§ WORK TO BE COMPLETED: The answer must consist of every line from the data that holds the string "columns".

§ SUPPLIED DATA:

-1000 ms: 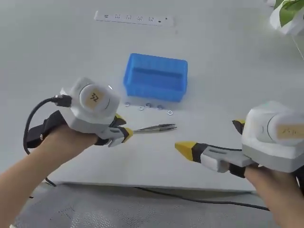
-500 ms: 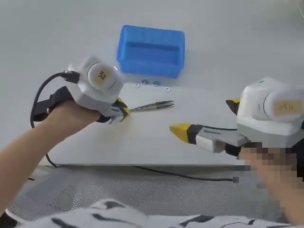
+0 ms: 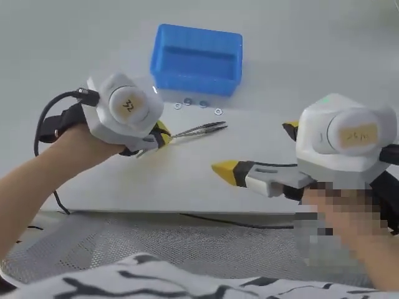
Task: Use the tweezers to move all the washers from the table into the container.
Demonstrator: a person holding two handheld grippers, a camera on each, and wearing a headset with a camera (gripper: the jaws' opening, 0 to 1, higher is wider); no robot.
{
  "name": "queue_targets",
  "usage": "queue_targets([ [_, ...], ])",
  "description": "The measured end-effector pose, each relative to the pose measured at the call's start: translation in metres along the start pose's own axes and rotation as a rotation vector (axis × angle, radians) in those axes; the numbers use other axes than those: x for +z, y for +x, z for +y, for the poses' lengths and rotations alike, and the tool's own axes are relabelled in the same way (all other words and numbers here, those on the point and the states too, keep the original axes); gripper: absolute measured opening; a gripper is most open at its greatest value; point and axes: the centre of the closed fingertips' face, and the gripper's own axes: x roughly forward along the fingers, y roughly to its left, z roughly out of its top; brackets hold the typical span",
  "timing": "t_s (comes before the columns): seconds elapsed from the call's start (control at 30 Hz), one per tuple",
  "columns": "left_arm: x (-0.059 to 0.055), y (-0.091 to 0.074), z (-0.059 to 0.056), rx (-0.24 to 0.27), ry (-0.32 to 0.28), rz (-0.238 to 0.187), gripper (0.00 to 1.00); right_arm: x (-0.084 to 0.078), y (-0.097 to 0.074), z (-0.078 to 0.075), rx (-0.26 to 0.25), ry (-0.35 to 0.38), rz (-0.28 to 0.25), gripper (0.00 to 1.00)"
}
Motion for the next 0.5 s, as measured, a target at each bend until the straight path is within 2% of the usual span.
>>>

§ ANSWER:
  "timing": "t_s (comes before the columns): seconds elapsed from the call's start (control at 30 Hz), one per tuple",
  "columns": "left_arm: x (-0.059 to 0.055), y (-0.091 to 0.074), z (-0.059 to 0.056), rx (-0.24 to 0.27), ry (-0.32 to 0.28), rz (-0.238 to 0.187), gripper (0.00 to 1.00); right_arm: x (-0.084 to 0.078), y (-0.097 to 0.074), z (-0.078 to 0.075), rx (-0.26 to 0.25), ry (-0.35 to 0.38), rz (-0.28 to 0.25), gripper (0.00 to 1.00)"

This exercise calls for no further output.